*** Opening of SUPPLIED DATA ***

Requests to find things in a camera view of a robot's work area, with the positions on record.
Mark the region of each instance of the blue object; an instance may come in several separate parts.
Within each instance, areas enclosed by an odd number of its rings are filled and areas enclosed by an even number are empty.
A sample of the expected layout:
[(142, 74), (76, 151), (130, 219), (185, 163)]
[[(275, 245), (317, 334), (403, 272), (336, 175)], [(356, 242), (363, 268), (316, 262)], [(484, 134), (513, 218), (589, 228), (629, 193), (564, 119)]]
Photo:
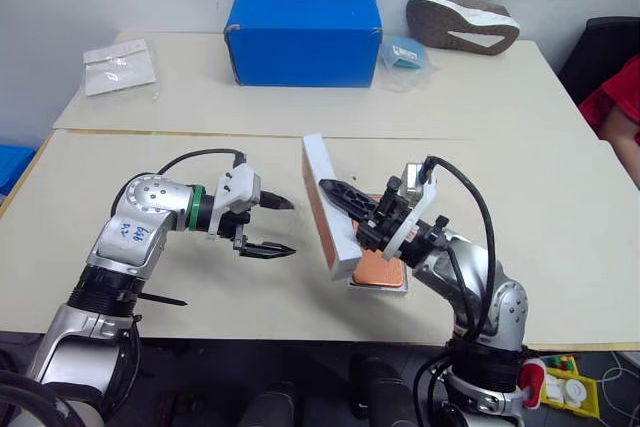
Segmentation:
[(376, 0), (235, 0), (225, 39), (241, 85), (368, 87)]
[(35, 153), (28, 147), (0, 145), (0, 194), (9, 194)]

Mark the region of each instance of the red clothing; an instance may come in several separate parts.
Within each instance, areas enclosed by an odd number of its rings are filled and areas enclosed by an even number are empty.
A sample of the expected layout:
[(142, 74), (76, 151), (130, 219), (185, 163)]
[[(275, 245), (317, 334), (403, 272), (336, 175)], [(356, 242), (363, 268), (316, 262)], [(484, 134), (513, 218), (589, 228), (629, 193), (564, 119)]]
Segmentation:
[[(640, 55), (632, 57), (620, 72), (603, 83), (578, 108), (591, 128), (597, 132), (614, 105), (636, 124), (640, 124)], [(640, 145), (640, 132), (635, 139)]]

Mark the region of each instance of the table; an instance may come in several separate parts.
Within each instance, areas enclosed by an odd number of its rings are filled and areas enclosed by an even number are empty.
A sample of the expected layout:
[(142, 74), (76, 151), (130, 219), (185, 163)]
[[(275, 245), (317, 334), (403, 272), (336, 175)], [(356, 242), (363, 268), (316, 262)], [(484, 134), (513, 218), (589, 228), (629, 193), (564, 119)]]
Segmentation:
[[(529, 345), (640, 347), (637, 191), (606, 144), (587, 151), (572, 138), (509, 146), (401, 139), (328, 139), (327, 145), (337, 176), (369, 193), (380, 193), (389, 175), (427, 153), (467, 173), (491, 210), (498, 257), (528, 291)], [(245, 259), (228, 241), (170, 234), (145, 290), (189, 305), (139, 301), (143, 336), (438, 345), (450, 337), (450, 307), (414, 279), (404, 297), (348, 291), (329, 280), (303, 188), (300, 139), (64, 131), (52, 134), (0, 221), (0, 312), (11, 313), (0, 317), (0, 330), (44, 331), (75, 285), (122, 182), (206, 147), (246, 151), (263, 188), (293, 201), (294, 212), (254, 209), (246, 234), (298, 253), (271, 262)], [(213, 190), (229, 165), (227, 156), (191, 159), (170, 175)], [(484, 243), (477, 207), (445, 172), (425, 218), (439, 213)]]
[(122, 33), (153, 47), (159, 97), (86, 98), (82, 88), (55, 128), (299, 137), (489, 139), (572, 135), (589, 127), (538, 47), (518, 41), (495, 56), (428, 49), (438, 70), (409, 92), (388, 89), (240, 87), (220, 34)]

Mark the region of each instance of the yellow object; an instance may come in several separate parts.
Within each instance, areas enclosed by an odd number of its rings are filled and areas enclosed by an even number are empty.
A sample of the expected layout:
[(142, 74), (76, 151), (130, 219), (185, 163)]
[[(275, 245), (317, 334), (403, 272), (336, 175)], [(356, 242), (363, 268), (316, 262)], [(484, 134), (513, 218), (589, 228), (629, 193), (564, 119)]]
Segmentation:
[(585, 389), (587, 390), (587, 399), (582, 402), (582, 405), (578, 408), (571, 407), (564, 403), (554, 402), (552, 400), (547, 399), (547, 387), (546, 385), (542, 388), (542, 396), (540, 398), (540, 402), (543, 404), (550, 405), (551, 407), (555, 407), (556, 409), (566, 409), (570, 410), (576, 415), (581, 415), (583, 417), (595, 417), (596, 419), (600, 418), (600, 404), (598, 403), (598, 384), (595, 380), (590, 379), (589, 377), (582, 377), (581, 375), (576, 375), (575, 373), (568, 372), (560, 369), (552, 369), (547, 367), (547, 373), (549, 375), (553, 375), (557, 379), (563, 380), (571, 380), (576, 379), (582, 382)]

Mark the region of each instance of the black chair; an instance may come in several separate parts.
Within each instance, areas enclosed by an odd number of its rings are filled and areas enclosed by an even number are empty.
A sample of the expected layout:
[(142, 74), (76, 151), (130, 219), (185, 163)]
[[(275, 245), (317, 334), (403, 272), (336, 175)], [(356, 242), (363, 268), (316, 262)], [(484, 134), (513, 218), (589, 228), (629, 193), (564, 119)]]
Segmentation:
[(576, 105), (640, 53), (640, 18), (589, 19), (558, 78)]

*** Close of SUPPLIED DATA ***

■ **WHAT YOU HAVE TO DO**: Only lines of the data holding the word "object" go in the answer. Please copy each of them.

■ **ANSWER AREA**:
Mark the region of each instance of the blue object; an instance may come in several separate parts.
Mark the region of each instance of the yellow object; an instance may come in several separate parts.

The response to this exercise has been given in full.